As outlined previously in this article, there are four key metrics that you should use to help you improve customer satisfaction.

However, simply gathering this customer satisfaction data isn’t enough to help your business thrive. Narrowing down the key triggers for unhappy customers and taking action to improve customer satisfaction is the most vital part of the process.

Whether it’s poor customer service or customer frustration at a particular ordering process, finding the core causes of customer dissatisfaction – and conversely, what makes customers happy – is the right approach.

Take action to avoid stagnation

The customer satisfaction process will constantly need improvement to meet new demands and to avoid stagnation in a highly competitive market.

For example, this diagram shows a potential customer satisfaction process improvement cycle:

Diagram and flow of measuring customer experience

Here, customer follow-ups and customer satisfaction surveys are a fundamental part of the development of customer experience. At each stage of the customer interaction, gathering customer data and formulating a response is a given part of the process – meaning your customers’ satisfaction is never left to chance.

Your internal process should include a number of stages that will form an understanding of  customer sentiment and take appropriate action:

1. Customer satisfaction data gathering

Listen to what your customers are saying on a rolling basis. This data can be gathered effectively through customer satisfaction surveys, but it can be bolstered by social listening and unsolicited customer feedback (customer lifetime value, etc). Often, a customer satisfaction survey will return insights at the extremes, with highly negative reviews and very positive reviews. Gathering further data and collating it all within one platform can help you to tease out the truth of customer satisfaction.

2. Understanding customer journey touchpoints and their effect

Knowing the particular journey your customer has experienced is important for determining touchpoint value. This is again why ongoing customer satisfaction surveys can be more effective than taking a static, scheduled approach. Once you understand how customer satisfaction is tied to particular touchpoints, you can prioritize action more effectively.

 3. Narrowing down the drivers of customers satisfaction

It’s not enough to know how customers feel – discovering the drivers of their satisfaction is key for progress. There are many deciding factors behind customer satisfaction, and they’re likely to differ between customers. Determining which drivers affect each audience segment helps you to better meet their needs and expectations.

4. Empowering your employees to take action

Brands need to evolve their internal processes to help drive customer satisfaction, but they also need to empower their employees to take action. Creating a culture of action – where issues are identified and closing the loop is consistently achieved – will help your employees to be proactive in their approach. Employee coaching can also help to create customer experiences that are not only satisfactory, but memorable.

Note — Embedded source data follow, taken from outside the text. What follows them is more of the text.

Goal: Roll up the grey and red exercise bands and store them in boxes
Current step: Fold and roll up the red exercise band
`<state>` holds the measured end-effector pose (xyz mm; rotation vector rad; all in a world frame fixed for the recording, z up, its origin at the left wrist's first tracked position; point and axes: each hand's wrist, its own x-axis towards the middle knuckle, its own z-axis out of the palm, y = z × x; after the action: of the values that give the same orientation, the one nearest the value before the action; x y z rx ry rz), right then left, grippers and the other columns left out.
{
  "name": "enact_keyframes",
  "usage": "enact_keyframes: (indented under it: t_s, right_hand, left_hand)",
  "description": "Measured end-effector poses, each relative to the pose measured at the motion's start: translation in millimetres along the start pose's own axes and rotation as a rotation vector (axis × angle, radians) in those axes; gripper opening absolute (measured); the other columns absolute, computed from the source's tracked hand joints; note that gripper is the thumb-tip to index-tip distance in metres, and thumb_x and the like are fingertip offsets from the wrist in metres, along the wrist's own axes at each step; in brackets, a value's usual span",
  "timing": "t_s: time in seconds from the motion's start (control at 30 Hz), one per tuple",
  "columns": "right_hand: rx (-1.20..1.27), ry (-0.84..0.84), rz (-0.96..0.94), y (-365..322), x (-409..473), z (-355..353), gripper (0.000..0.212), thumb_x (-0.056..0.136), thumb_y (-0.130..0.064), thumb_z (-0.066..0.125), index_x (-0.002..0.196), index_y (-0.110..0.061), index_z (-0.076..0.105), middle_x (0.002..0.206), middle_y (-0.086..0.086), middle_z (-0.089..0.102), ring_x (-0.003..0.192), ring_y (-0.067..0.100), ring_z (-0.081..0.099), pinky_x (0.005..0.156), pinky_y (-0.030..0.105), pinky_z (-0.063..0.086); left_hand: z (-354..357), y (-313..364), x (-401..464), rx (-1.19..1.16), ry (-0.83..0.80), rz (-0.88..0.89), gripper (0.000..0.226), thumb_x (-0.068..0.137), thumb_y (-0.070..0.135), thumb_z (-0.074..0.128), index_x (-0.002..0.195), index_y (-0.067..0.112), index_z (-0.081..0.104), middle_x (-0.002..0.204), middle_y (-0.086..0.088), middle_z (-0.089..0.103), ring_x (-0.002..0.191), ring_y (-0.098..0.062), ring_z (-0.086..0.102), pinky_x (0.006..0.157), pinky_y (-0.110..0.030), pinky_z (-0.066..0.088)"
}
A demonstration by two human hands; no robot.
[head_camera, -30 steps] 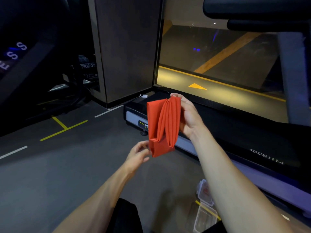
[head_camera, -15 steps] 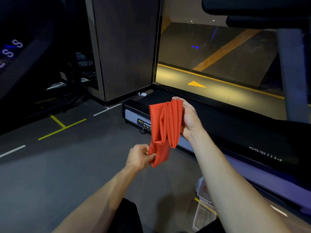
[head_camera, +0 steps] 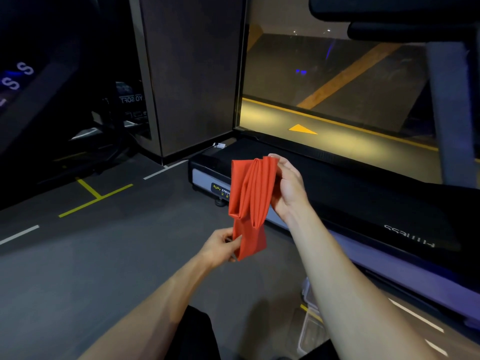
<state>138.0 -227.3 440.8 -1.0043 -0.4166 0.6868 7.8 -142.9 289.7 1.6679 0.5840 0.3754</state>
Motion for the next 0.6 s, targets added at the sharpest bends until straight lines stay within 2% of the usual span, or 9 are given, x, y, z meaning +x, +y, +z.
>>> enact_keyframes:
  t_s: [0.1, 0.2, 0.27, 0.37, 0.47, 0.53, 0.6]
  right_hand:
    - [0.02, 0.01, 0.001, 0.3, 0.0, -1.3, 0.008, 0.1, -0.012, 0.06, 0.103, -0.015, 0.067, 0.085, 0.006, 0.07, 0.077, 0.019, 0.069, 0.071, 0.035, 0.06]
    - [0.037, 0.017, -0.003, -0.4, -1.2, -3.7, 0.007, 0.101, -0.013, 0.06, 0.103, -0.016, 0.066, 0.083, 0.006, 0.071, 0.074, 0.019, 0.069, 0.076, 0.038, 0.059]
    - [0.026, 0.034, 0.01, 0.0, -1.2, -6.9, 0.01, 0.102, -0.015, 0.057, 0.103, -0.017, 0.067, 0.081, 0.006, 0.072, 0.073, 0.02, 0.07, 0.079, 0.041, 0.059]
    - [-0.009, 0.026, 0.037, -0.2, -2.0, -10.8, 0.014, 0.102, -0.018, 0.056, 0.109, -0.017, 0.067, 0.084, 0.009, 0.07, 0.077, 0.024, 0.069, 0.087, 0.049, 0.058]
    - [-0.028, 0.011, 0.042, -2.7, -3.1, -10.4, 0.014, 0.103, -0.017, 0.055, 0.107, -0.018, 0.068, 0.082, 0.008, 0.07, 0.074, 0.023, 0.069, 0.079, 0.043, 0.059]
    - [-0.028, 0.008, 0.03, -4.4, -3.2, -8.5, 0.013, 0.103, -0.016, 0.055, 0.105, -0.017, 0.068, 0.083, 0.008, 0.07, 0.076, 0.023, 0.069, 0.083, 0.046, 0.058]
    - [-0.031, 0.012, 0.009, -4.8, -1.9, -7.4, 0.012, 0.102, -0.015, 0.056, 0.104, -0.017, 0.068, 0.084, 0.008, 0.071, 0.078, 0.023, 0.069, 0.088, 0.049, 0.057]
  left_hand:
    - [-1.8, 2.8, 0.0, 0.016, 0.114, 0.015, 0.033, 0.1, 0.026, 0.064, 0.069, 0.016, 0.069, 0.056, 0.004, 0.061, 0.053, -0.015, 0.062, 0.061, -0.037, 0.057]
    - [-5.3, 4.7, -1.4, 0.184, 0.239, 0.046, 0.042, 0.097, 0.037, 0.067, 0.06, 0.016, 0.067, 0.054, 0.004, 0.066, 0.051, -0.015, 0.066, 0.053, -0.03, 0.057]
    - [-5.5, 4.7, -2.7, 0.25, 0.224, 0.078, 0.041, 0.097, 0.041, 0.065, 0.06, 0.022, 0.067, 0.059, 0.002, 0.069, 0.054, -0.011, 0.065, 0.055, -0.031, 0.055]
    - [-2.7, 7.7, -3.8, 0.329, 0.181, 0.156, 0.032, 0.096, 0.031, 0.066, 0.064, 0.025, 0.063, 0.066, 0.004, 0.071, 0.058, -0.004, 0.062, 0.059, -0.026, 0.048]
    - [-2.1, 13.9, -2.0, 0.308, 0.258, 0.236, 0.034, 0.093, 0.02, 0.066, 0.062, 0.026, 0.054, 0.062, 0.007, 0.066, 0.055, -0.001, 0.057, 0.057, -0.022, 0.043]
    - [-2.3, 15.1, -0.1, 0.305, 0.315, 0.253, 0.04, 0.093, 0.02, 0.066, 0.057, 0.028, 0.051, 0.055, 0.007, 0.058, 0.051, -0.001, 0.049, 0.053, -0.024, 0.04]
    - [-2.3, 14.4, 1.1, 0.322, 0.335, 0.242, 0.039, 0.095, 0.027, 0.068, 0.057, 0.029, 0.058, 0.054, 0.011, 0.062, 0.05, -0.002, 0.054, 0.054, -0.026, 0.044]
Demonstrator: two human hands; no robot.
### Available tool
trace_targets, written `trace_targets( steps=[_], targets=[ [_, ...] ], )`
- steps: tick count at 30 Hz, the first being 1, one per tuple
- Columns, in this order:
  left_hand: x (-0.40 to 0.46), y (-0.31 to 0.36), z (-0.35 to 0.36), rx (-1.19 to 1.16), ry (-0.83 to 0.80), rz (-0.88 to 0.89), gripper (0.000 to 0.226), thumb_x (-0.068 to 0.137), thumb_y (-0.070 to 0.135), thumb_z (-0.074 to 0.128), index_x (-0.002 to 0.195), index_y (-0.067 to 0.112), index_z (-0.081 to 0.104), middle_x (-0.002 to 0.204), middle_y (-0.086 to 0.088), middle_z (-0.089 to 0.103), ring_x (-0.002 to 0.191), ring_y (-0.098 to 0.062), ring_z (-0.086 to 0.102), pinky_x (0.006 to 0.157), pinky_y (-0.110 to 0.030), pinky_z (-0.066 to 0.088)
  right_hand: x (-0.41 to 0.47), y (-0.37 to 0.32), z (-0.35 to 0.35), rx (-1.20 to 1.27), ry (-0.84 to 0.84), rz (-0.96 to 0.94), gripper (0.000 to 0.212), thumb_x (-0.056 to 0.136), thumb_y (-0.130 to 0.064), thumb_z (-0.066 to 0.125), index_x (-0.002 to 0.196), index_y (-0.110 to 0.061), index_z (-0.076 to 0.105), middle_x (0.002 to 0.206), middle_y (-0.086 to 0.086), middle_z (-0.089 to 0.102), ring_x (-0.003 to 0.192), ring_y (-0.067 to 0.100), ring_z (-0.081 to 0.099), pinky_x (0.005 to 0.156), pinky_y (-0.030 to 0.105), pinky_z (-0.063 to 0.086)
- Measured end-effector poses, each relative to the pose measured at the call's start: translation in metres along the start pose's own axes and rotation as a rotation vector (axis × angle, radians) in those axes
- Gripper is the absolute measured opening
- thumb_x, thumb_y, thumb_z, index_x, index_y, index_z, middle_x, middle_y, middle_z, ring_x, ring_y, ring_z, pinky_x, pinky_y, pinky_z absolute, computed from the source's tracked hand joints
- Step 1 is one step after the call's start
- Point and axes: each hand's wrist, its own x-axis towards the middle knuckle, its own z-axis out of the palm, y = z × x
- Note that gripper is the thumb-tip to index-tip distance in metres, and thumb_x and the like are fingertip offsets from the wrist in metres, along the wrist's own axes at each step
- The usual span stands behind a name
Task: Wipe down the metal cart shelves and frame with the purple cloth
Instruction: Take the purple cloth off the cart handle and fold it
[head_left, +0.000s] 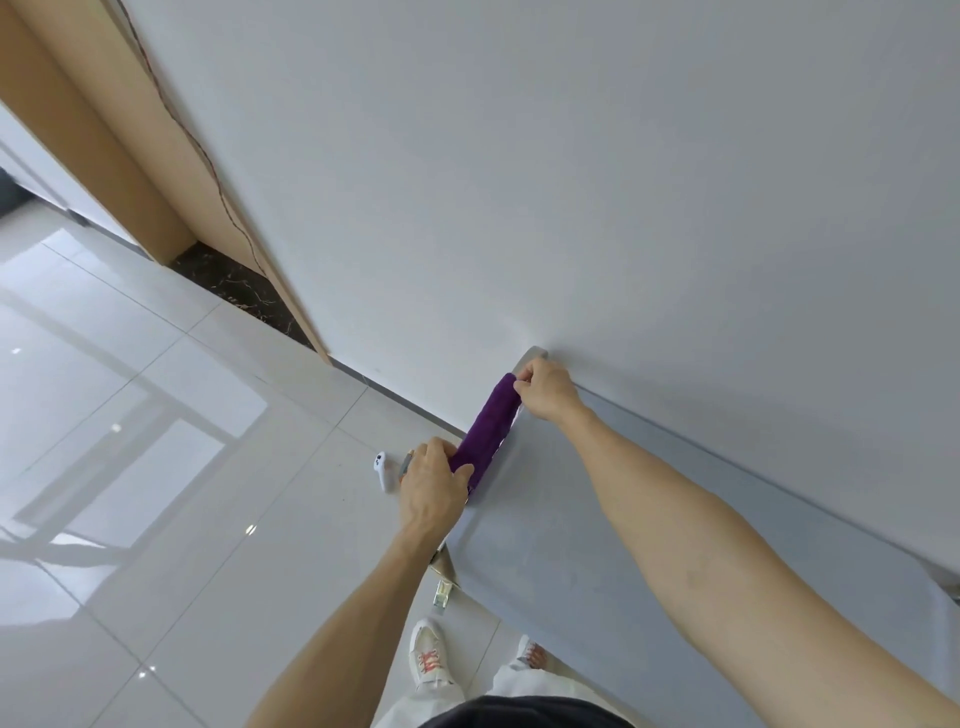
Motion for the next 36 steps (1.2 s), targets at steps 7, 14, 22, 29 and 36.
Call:
trace_targets(
  steps=[7,14,22,29,36],
  targets=[
    [-0.003,0.000,-0.001,0.037,0.076,0.073,0.010,0.093,0.013,0.051,0.094,0.011,0.061,0.097,-0.001,0.058,0.085,-0.021,0.055,0.073,-0.034,0.046,-0.003,0.005,-0.009,0.044,0.013,0.013,0.016,0.094,-0.012,0.047,0.096,-0.003,0.060,0.094,0.011,0.067,0.081,0.022,0.057,0.082,0.043,0.054],
    [0.004,0.004,-0.023,-0.114,0.040,0.093,0.012,0.096,0.014,0.040,0.093,0.019,0.050,0.087,0.005,0.062,0.080,-0.015,0.061,0.068,-0.031,0.049,-0.023,0.004,-0.048,0.219,-0.043,-0.161,0.019,0.093,-0.008,0.048,0.096,-0.018,0.063,0.093,0.006,0.069,0.084,0.021,0.063,0.073,0.025,0.052],
    [0.032,0.054,-0.070,-0.144,0.028,0.402,0.013,0.097,0.007,0.041,0.095,0.016,0.050,0.083,0.001,0.063,0.072,-0.007,0.058,0.055,-0.012,0.043,-0.065,0.029,-0.105,0.291,-0.029,-0.258,0.028,0.093,-0.002,0.056,0.108,-0.016,0.074,0.092,-0.016,0.072,0.083,-0.006,0.065,0.079,0.009,0.048],
    [0.039,0.108,-0.070,-0.077,-0.085,0.663,0.019,0.098,0.006,0.042,0.109,0.014,0.056,0.098,0.003,0.067,0.089,-0.016,0.063,0.074,-0.023,0.050,-0.105,0.063,-0.142,0.167,0.149,-0.244,0.012,0.086,-0.015,0.068,0.094,-0.023,0.073,0.096,-0.003,0.069,0.083,0.010,0.060,0.080,0.020,0.048],
    [0.027,0.141,-0.039,0.054,-0.233,0.813,0.030,0.096,0.001,0.044,0.112,0.013,0.067,0.102,0.002,0.070,0.093,-0.015,0.064,0.085,-0.027,0.050,-0.143,0.114,-0.165,0.138,0.121,-0.150,0.007,0.089,-0.025,0.068,0.096,-0.026,0.069,0.107,-0.013,0.067,0.092,0.000,0.064,0.080,0.018,0.048]
  ],
)
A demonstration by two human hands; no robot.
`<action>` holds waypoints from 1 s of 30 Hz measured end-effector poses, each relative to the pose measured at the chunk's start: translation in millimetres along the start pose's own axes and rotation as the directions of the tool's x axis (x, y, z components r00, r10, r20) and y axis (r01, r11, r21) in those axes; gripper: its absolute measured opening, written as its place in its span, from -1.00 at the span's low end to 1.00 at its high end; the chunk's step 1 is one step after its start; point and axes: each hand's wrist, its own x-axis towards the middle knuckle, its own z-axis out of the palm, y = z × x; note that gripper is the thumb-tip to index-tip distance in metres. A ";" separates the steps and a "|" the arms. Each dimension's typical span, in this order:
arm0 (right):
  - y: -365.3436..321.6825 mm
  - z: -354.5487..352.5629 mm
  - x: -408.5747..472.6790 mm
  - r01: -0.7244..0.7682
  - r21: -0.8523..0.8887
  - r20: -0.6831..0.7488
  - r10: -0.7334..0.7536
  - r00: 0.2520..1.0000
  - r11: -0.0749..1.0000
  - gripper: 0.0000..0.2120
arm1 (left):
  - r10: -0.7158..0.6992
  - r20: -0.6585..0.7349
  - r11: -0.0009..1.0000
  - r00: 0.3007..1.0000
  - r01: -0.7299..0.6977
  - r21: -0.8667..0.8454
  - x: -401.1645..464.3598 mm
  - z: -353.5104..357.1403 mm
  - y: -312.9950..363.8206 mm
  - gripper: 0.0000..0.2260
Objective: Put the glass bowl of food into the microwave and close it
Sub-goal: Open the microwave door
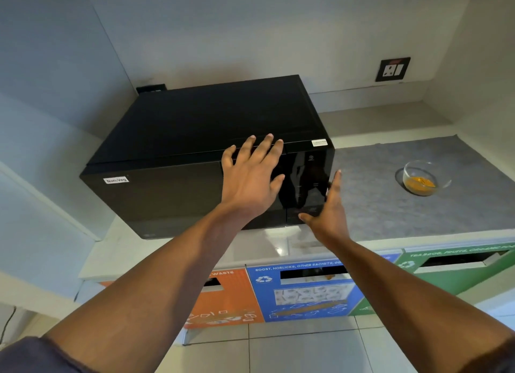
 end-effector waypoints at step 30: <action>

5. Automating your actions

Another way to ensure your employees are able to take quick, effective action is to automate the process. Rather than relying on human effort to ensure that tickets, alerts, and follow-up actions are scheduled, use technology to improve customer satisfaction at scale. You can deliver actionable insights to the right teams at the right time automatically – meaning you’re never missing a step when it comes to addressing customer dissatisfaction. By uncovering and taking actions for problems on a micro level, your team has the time to tackle wider strategic and macro issues more effectively.

How to measure customer satisfaction through tools

Start measuring customer satisfaction today with our free CSAT survey template

Learning how to measure customer satisfaction is only part of the wider customer experience picture. Customer satisfaction is complex and ever-changing, and as a result, it’s important to take frequent measurements across a range of metrics in order to get the most accurate picture possible.

The wider measurement picture

Your customer satisfaction score should always be considered among a broader picture of data, including customer effort score, Net Promoter Score (NPS), and more. This will help you to understand customer sentiment and customer loyalty in relation to the service you’re providing.

As mentioned, there are more sources for information on customer satisfaction than a customer satisfaction survey. Social media monitoring, focus groups, customer retention data, and more can help you to establish why existing customers stay and why new customers might not develop their customer relationship with you.

But how do you keep track of all those customer satisfaction metrics, and how do you analyze them relative to one another to one-another and gather actionable insights?

How to measure customer satisfaction using cohesive tools

As mentioned, we recommend taking an ongoing approach to customer satisfaction along with other metrics as part of a broader customer experience program.

Scheduling surveys, automating tickets, sending actionable insights and more is more effective with the use of a single cohesive platform, such as Qualtrics XM™.

By measuring and analyzing your customer satisfaction metrics within a single platform, you’ll not only benefit from powerful analytic tools and easy-to-interpret results, but you’ll also be able to integrate your findings with other elements of your customer experience data. But most importantly, you’ll be able to take action on your insights across the organization far more easily.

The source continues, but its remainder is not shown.